Anyone who’s spent time balancing family demands while “working from home” should, in time, become a master negotiator. Dealing with kids involves ongoing parlays. As soon as they become aware of conscious thought, rather than put their newfound powers to philosophical use, they start to devise ways to amass sugar. Sugar in the system is every child’s goal. Sure, they get distracted by other things, but the desire for sugar never wanes and the scheming to get more of what they need is always close to the surface. You are all that stands between them and a sugar-fuelled existence; keeping them off the gear is a running battle.

Different houses have different thresholds. Some run smoothly like Chinese opium dens, bowls of white powder on every surface, confectionery for breakfast and doughnuts for dinner. Others, usually our organic brethren, run tighter ships, the kids granted a drizzle of honey on porridge in the mornings. Even within households there are divisions; in ours I am a sugary William Burroughs to the missus’s abstemious Mother Teresa.

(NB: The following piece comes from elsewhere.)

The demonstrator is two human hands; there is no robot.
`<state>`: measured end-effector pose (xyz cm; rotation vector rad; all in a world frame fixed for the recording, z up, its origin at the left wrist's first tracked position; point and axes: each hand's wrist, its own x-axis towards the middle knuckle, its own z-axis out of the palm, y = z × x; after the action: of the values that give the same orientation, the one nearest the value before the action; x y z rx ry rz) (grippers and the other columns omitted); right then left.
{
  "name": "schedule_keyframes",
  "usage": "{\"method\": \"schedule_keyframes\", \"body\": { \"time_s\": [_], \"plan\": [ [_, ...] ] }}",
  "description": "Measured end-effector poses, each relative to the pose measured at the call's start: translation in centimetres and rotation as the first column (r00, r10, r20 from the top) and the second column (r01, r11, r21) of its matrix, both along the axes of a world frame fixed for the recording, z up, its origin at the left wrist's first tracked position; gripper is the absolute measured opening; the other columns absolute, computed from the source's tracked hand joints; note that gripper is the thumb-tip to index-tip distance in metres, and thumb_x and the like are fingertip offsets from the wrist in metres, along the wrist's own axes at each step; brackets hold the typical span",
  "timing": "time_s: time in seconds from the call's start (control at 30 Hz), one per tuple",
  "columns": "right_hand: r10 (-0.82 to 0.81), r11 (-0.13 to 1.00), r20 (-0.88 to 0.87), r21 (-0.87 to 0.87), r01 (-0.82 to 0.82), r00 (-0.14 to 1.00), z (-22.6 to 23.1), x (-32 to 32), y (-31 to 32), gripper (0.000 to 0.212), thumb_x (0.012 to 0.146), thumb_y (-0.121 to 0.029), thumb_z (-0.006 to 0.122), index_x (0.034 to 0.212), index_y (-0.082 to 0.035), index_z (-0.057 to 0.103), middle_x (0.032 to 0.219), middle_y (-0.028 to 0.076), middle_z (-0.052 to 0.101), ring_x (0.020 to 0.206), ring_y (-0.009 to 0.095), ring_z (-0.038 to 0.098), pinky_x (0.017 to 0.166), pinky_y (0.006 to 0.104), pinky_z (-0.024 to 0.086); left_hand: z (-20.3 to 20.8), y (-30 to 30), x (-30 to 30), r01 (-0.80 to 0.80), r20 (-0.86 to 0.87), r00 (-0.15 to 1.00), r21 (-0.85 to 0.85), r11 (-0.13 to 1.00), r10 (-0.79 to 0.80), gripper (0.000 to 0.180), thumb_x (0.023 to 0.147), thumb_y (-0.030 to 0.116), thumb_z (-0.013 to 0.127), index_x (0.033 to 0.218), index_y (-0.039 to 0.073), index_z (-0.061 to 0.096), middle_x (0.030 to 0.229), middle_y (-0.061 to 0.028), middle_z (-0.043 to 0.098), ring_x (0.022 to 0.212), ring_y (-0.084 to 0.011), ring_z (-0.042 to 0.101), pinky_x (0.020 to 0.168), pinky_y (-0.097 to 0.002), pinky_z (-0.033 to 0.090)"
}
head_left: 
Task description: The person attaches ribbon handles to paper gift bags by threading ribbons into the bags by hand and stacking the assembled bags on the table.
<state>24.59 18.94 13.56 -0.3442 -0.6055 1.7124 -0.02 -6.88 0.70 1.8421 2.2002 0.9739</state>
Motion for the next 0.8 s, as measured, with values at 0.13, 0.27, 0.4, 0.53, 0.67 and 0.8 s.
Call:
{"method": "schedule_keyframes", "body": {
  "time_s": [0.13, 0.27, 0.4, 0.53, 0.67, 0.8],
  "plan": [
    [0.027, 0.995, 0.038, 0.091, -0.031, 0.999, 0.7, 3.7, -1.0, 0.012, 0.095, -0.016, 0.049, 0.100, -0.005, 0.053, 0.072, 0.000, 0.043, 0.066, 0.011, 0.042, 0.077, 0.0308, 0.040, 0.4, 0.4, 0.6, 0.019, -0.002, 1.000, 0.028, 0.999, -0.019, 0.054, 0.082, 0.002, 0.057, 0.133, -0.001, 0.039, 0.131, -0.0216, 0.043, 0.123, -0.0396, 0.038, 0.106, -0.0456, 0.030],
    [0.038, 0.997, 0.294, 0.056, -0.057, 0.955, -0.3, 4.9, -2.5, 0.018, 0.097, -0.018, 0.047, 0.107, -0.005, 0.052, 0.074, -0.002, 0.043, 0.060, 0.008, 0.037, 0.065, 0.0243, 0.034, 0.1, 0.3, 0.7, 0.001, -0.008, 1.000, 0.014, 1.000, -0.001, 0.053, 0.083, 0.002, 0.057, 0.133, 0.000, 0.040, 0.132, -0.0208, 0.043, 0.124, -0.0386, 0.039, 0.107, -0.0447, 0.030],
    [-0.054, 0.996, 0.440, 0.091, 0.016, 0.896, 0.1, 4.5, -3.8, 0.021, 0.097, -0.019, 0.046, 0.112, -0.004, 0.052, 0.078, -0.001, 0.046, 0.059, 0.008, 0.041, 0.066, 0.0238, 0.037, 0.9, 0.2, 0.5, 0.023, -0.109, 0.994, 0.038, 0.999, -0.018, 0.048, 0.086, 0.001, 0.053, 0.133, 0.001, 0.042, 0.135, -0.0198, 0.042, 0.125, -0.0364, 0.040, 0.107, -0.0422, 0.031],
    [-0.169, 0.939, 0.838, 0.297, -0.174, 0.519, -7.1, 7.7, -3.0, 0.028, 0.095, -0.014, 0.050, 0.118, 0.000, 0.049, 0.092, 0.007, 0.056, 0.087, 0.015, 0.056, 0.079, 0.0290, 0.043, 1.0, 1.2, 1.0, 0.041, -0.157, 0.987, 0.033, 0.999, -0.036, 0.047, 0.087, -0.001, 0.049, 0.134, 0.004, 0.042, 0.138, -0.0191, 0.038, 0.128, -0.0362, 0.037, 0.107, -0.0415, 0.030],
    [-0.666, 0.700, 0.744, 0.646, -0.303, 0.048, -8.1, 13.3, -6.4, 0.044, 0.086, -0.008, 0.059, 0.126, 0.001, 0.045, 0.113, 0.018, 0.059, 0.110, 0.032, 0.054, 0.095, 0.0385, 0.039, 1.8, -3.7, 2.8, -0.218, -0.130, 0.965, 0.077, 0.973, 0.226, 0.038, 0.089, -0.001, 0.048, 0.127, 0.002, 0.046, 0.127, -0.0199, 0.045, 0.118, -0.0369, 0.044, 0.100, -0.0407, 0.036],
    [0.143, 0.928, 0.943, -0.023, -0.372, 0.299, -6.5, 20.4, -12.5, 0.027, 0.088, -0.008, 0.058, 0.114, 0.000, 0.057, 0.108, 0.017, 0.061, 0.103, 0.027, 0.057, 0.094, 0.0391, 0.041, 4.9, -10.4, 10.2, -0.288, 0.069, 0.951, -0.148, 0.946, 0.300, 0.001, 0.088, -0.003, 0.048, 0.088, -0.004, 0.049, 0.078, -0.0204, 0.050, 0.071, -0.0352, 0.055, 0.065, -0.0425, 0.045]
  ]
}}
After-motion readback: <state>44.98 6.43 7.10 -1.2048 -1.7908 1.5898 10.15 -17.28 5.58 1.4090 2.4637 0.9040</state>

From the moment you rise you are bombarded with wants. By the time you approach a work desk (in reality, the space where you drop your laptop cleared of laundry and last night’s late snack) you have already dealt with clothes, hair, teeth, breakfast and school lunch negotiations. You have been arbitrator in the court of “she got more than me!” 10 times over, you have proposed backseat treaties on the school run, you have slid them through the school gates with vague promises of later treasures that you can deny when the time comes.

No wonder then that you aren’t immediately mobilised by the wants of colleagues or clients. You know that even if you blatantly ignore them, they will still respond in a rational and polite manner. They won’t throw a plate of linguini on the newly laid carpet or reach into a workmate’s hair and attempt to separate that workmate’s plait from their scalp for a perceived slight. When an e-mail lands inquiring as to why you haven’t done that which you promised to do, you excuse yourself and buy more time without missing a beat. Adults? Easy bloody peasy.

It appears that parenting has led me to a life of blag. I con the kids that yes I will increase their dose later in the day, lie to colleagues about not stealing their ideas or kudos and then when I finally get to the desk, sit there watching YouTube clips instead of doing anything constructive.

If anything, balancing kids and working from home has made me more creative. It may be creative in deceit, and the only person really convinced the wool is being pulled over anyone’s eyes is me, but at least it’s creativity of sorts. I can continue to fob the kids off, break up fights, and provide entertainment while fobbing clients off, breaking up fights and eventually providing what they’re paying me for, in the knowledge that these are skills people on top business courses would kill to have. It may have been a long time, but any employer would be lucky to get me.